Records from a data collection
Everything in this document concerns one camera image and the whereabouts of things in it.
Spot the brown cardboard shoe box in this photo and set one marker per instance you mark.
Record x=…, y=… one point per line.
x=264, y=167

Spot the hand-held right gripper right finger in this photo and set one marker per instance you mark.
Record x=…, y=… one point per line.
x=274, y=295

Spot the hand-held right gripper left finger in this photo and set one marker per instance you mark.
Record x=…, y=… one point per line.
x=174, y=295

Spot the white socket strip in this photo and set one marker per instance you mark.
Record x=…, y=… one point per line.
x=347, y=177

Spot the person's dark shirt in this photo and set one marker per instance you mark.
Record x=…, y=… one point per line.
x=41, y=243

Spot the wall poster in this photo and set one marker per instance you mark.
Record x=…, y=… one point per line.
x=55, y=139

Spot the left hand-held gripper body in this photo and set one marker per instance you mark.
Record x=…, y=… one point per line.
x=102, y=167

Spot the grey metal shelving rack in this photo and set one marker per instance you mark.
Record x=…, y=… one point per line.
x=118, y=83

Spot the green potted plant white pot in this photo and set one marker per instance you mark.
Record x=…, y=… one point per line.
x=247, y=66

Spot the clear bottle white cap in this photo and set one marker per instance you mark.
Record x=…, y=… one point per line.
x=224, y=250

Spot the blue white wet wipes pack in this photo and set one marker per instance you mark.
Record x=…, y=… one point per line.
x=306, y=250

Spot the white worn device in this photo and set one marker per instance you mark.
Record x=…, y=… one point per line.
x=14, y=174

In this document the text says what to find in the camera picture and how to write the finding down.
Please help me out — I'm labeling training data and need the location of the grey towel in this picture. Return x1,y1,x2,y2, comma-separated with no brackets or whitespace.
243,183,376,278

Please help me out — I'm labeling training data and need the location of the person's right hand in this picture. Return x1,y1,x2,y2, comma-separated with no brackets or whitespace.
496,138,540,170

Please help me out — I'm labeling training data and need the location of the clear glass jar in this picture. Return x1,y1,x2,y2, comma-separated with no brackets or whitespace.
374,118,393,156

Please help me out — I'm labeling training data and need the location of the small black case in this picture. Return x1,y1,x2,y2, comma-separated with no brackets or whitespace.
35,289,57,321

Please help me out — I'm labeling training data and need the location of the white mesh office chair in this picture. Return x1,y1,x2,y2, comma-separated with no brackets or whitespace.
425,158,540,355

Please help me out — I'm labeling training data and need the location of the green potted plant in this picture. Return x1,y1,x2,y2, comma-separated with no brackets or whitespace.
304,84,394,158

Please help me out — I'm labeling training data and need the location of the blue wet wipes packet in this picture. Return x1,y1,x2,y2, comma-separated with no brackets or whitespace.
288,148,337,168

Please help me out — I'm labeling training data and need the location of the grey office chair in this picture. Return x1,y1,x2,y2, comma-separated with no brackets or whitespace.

> **Work instruction**
Here the goal is to repeat each entry exactly.

> **Answer space**
Everything in this document concerns one camera image and the whereabouts of things in it.
Spot the brown cardboard shoe box in this photo and set one marker per instance you mark.
Record x=…, y=… one point per line.
x=264, y=167

Spot the hand-held right gripper right finger in this photo and set one marker per instance you mark.
Record x=…, y=… one point per line.
x=274, y=295

Spot the hand-held right gripper left finger in this photo and set one marker per instance you mark.
Record x=…, y=… one point per line.
x=174, y=295

Spot the white socket strip in this photo and set one marker per instance you mark.
Record x=…, y=… one point per line.
x=347, y=177

Spot the person's dark shirt in this photo and set one marker per instance you mark.
Record x=…, y=… one point per line.
x=41, y=243

Spot the wall poster in this photo and set one marker per instance you mark.
Record x=…, y=… one point per line.
x=55, y=139

Spot the left hand-held gripper body in this photo and set one marker per instance you mark.
Record x=…, y=… one point per line.
x=102, y=167

Spot the grey metal shelving rack in this photo and set one marker per instance you mark.
Record x=…, y=… one point per line.
x=118, y=83

Spot the green potted plant white pot in this photo and set one marker per instance you mark.
Record x=…, y=… one point per line.
x=247, y=66

Spot the clear bottle white cap in this photo and set one marker per instance you mark.
Record x=…, y=… one point per line.
x=224, y=250

Spot the blue white wet wipes pack in this photo and set one marker per instance you mark.
Record x=…, y=… one point per line.
x=306, y=250

Spot the white worn device in this photo and set one marker per instance you mark.
Record x=…, y=… one point per line.
x=14, y=174

In this document the text says what to find in the camera picture and how to write the finding down.
Please help me out — I'm labeling training data and need the location of the grey towel in this picture. Return x1,y1,x2,y2, comma-separated with no brackets or whitespace.
243,183,376,278

Please help me out — I'm labeling training data and need the location of the person's right hand in this picture. Return x1,y1,x2,y2, comma-separated with no brackets or whitespace.
496,138,540,170

Please help me out — I'm labeling training data and need the location of the clear glass jar in this picture. Return x1,y1,x2,y2, comma-separated with no brackets or whitespace.
374,118,393,156

Please help me out — I'm labeling training data and need the location of the small black case in this picture. Return x1,y1,x2,y2, comma-separated with no brackets or whitespace.
35,289,57,321

Please help me out — I'm labeling training data and need the location of the white mesh office chair in this picture. Return x1,y1,x2,y2, comma-separated with no brackets or whitespace.
425,158,540,355

Please help me out — I'm labeling training data and need the location of the green potted plant in this picture. Return x1,y1,x2,y2, comma-separated with no brackets or whitespace.
304,84,394,158

Please help me out — I'm labeling training data and need the location of the blue wet wipes packet in this picture. Return x1,y1,x2,y2, comma-separated with no brackets or whitespace.
288,148,337,168

Please help me out — I'm labeling training data and need the location of the grey office chair in this picture. Return x1,y1,x2,y2, comma-separated with no brackets or whitespace.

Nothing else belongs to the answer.